— Description of the task —
Say how many lines in the entries contain "from", giving only the number.

— Dataset extract —
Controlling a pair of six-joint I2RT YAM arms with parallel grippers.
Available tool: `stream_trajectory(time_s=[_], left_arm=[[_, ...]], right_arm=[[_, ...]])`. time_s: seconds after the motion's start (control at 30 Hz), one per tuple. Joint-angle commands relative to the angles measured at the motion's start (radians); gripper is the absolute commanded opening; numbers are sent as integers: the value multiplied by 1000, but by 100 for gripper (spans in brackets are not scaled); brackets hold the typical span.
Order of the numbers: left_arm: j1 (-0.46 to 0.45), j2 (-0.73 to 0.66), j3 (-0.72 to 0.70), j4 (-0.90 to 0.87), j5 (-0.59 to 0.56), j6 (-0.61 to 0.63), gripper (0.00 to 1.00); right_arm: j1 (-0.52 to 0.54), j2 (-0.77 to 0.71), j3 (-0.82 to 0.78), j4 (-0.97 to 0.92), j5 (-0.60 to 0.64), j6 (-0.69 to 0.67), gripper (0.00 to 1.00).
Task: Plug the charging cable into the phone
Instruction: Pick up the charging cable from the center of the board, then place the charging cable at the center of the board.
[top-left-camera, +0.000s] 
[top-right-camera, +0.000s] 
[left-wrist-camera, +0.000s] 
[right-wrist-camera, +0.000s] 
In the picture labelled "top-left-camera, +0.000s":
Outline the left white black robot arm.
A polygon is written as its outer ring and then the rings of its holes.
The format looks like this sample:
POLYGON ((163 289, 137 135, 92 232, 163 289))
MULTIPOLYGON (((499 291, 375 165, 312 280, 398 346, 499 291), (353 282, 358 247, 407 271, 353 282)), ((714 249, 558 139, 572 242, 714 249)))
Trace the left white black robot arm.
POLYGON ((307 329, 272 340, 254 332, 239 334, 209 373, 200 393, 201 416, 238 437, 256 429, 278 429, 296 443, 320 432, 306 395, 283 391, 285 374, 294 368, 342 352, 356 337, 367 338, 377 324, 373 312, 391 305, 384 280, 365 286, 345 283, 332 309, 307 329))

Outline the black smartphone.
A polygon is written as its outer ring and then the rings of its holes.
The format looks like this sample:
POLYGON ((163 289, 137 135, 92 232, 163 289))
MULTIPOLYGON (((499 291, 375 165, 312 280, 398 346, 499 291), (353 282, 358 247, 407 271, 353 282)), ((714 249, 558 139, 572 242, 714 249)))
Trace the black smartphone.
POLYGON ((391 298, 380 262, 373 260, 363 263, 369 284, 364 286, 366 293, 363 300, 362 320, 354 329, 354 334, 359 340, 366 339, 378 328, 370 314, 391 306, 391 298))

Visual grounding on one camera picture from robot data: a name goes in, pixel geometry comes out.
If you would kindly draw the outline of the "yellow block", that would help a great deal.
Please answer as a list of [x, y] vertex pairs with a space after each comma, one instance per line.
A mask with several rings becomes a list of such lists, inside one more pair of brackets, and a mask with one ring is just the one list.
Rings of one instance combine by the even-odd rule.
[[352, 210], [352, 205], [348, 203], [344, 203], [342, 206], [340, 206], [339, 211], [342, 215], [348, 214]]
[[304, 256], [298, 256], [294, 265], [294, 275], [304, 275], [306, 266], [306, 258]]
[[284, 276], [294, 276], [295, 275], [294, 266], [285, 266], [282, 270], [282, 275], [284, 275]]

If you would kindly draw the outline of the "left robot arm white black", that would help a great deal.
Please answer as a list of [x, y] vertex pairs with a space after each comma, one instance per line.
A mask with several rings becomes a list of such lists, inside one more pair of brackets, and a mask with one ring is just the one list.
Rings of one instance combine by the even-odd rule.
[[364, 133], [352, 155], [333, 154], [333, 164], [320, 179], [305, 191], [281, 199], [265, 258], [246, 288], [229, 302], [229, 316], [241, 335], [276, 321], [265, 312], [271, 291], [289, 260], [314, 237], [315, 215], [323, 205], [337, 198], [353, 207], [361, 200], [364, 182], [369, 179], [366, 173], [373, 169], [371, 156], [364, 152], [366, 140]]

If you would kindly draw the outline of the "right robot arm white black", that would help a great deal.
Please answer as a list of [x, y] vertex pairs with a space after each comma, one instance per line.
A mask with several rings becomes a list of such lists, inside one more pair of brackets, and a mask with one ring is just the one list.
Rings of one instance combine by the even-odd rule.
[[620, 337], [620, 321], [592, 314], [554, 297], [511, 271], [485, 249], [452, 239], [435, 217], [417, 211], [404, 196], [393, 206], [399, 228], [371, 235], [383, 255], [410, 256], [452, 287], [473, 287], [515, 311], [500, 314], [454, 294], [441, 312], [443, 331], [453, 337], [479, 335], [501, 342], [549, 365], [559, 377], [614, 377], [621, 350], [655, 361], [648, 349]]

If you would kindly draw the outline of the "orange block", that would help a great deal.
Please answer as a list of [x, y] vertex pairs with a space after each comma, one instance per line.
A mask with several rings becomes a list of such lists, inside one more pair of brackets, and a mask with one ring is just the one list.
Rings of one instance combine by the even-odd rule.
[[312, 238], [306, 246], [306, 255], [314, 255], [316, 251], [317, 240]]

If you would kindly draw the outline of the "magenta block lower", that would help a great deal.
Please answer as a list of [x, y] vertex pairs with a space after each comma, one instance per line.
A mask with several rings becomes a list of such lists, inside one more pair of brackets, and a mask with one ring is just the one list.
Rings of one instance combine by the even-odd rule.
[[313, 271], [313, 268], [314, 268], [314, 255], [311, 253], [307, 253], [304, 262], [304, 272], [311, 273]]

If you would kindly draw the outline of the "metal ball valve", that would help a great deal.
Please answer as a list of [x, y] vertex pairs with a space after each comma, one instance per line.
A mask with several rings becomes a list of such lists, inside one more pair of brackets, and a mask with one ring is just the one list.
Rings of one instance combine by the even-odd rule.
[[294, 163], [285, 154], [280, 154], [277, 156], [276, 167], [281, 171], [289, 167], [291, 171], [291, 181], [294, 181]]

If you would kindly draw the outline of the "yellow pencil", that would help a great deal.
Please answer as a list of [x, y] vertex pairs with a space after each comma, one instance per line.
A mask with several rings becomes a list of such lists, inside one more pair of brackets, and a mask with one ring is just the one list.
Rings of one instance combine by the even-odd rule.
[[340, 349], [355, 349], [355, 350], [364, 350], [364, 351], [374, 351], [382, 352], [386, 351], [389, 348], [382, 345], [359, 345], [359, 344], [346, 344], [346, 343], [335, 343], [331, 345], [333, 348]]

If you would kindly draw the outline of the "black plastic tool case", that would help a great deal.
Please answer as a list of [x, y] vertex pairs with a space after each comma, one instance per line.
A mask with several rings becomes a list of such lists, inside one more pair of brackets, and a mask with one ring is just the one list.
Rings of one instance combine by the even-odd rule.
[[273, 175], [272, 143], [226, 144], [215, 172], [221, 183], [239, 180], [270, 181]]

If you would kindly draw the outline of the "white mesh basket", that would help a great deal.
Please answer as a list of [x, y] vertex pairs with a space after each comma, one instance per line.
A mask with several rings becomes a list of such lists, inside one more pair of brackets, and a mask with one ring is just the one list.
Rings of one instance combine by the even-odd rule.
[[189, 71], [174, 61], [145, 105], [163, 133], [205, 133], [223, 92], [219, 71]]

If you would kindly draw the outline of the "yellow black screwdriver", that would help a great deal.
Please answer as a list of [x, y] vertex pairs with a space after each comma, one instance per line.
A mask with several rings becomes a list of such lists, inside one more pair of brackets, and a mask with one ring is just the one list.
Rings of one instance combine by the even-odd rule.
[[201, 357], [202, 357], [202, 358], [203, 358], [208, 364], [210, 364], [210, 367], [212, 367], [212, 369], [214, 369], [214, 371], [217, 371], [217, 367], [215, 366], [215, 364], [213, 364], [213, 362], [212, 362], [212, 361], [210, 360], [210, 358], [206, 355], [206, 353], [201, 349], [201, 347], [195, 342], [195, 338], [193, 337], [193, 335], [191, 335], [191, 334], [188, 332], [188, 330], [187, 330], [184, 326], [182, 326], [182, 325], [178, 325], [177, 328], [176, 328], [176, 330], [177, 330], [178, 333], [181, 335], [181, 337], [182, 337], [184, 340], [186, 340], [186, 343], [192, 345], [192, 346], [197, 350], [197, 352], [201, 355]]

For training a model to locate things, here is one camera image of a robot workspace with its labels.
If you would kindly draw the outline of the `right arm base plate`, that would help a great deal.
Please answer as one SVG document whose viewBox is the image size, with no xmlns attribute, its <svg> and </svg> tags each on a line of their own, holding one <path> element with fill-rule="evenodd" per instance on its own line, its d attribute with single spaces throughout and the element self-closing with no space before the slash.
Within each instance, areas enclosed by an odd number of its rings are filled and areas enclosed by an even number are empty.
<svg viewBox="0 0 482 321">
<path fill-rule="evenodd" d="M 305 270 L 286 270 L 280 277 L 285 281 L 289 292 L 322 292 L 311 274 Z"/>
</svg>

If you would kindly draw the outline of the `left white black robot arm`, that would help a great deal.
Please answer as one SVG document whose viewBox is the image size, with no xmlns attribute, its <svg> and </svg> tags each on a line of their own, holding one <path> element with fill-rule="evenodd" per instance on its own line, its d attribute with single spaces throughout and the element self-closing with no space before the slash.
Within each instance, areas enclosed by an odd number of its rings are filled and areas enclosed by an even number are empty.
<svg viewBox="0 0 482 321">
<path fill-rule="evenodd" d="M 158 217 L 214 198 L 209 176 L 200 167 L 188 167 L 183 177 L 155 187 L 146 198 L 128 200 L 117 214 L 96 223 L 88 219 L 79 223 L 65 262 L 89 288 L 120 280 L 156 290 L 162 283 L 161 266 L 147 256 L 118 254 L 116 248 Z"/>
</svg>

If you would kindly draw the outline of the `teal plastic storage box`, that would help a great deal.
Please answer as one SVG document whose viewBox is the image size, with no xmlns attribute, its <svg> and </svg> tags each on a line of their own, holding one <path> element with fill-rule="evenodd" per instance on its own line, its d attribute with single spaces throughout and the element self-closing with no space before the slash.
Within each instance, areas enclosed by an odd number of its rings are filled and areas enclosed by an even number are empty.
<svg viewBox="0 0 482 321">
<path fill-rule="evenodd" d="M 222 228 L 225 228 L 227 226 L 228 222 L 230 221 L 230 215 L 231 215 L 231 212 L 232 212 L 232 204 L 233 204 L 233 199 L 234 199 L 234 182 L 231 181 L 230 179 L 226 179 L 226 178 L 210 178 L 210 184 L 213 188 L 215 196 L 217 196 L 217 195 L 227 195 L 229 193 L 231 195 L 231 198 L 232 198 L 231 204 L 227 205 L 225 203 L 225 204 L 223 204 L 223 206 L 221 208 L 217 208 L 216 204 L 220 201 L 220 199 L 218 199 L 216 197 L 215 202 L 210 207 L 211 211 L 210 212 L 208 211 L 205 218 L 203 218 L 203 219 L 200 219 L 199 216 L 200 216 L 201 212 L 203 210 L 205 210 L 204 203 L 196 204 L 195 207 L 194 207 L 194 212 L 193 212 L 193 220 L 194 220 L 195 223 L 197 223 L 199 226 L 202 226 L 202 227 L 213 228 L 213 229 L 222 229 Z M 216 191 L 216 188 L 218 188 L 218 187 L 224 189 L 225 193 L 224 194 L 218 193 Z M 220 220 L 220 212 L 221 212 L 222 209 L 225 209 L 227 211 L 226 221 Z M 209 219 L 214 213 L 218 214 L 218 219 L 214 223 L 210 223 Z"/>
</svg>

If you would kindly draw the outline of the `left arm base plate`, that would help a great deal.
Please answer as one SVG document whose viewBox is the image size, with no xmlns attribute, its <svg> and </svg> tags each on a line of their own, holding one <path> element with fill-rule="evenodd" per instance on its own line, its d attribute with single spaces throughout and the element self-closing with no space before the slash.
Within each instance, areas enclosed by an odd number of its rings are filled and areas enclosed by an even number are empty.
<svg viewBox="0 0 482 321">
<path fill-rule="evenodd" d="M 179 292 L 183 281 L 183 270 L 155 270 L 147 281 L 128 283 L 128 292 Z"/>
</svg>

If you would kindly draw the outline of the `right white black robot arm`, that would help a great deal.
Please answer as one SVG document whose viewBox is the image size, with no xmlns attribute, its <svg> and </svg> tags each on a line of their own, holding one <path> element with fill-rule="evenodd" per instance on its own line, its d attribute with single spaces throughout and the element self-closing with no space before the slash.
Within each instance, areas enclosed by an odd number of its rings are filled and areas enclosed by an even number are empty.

— Task result —
2